My wife said it was eating this morning, but it's not really eating now. I feed them frozen bloodworm once a week. They got the bloodworms yesterday.

It moved out of the cave it was in in the pic, now it's in a cave where there's sand on the floor. Staying in one place.


----------



## nchoe123 (Nov 11, 2007)

uh, do you know that yellow labs are mouth brooders, and so "pregnancy" doesn't apply?

maybe you mean that it's about to lay eggs?

that is a pretty chunky lab though!

also assume you feed them more than 1x/week. what's their regular diet?


----------



## 1TOOMANY (Oct 13, 2008)

Is that what they look/act like before they lay eggs?

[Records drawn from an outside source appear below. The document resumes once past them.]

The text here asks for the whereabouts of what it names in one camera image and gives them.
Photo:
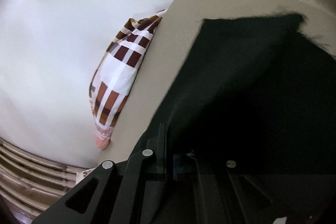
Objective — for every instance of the black pants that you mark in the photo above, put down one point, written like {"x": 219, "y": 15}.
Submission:
{"x": 250, "y": 127}

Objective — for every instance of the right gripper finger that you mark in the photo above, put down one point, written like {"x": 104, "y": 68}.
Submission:
{"x": 124, "y": 192}

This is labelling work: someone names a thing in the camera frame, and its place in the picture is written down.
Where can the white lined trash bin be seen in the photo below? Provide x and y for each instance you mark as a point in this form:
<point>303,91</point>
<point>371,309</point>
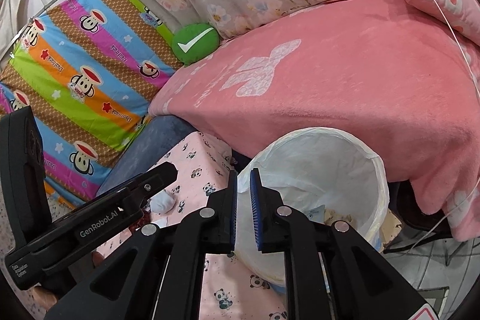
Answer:
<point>311,168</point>

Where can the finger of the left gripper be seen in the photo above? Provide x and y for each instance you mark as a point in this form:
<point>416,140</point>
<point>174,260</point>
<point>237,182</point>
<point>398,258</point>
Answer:
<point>150,181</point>

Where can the colourful monkey striped quilt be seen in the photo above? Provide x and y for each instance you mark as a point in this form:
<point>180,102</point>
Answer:
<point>89,70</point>

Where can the green checkmark cushion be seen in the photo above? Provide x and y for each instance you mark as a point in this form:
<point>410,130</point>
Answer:
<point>195,42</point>

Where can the blue grey cushion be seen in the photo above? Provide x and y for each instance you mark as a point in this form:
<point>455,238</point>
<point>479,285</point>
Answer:
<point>157,138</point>

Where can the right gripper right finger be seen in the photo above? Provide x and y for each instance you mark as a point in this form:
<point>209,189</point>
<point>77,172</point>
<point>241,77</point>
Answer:
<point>332,272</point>

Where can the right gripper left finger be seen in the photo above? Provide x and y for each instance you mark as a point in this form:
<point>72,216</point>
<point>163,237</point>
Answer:
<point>157,273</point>

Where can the pink fleece blanket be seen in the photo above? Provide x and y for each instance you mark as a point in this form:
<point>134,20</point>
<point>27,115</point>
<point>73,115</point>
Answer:
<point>382,70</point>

The other Labs look normal.

I usually feed them the "New Life" sinking pellets, sometimes the floating hikari pellets.


----------



## cichlids _killer (Apr 13, 2008)

if the fish not eatting and always hidding and a long white string poo then bloat...i been fighting with that 2times on my 210..its not fun..mostly bloat will took more than one of your fish ..but its hard to tell from the pic ..your fish might just fat-ass like one of my fish


----------



## Dewdrop (Nov 20, 2007)

What are the other fish in the tank? 
If you are feeding NLS, that's all they really need and I would cut out feeding the blood worms. To some mbuna it does more harm than good.
Some say you can't see a difference when fish are about to drop eggs but I have noticed a difference at times. What I noticed was the sides of the fish bulging out a little and not so much bulging down as your fish appears to be doing.
I would try some epsome salt in case there is a blockage. I'm not sure of the dosage so I hope someone comes along that knows. If not, post a pic and ask about it in the illness section :wink: .


----------



## gmaschke (Aug 23, 2008)

I was told by a few that bloodworms arent good for most africans as most are herbivores. Although some can handle them they will all eat them and likely gorge themselves causing problems unless you have a species tank with no herbivores I wouldn't feed the blood worms IMO. Go to the species index here or research other sources and determine your diet requirements before feeding anymore. Some dry foods like NLS do a good job of meeting the needs of almost all species w/o harming any of them.


----------



## cichlidaholic (Dec 7, 2005)

Here is a direct quote by Ad Konings, from his "Back to Nature Guide to Malawi Cichlids" 2nd edition, page 34-35:



> Many kinds of deep frozen fish food are available in pet shops. Not all of them are recommended for cichilds (or any other kind of fishes). Red mosquito larvae, one of the most popular frozen foods, are very bad and should not be fed to fishes. These larvae are found in the mud of stagnant pools and feed from the mud, including when this contains chemicals which are toxic to some fishes, especially to Malawi and Tanganyikan cichlids. Red mosquito larvae often occur in very acid water and since the larvae consist mostly of water such acid water is ingested by the fish. Malawi cichlids live in alkaline water and the feeding of red mosquito larvae may easily lead to so-called Malawi Bloat. The same problem exists when you feed your Malawians glass worms from acid water. Moreover red mosquito larvae induce allergic reactions in about 30% of persons coming in contact with them!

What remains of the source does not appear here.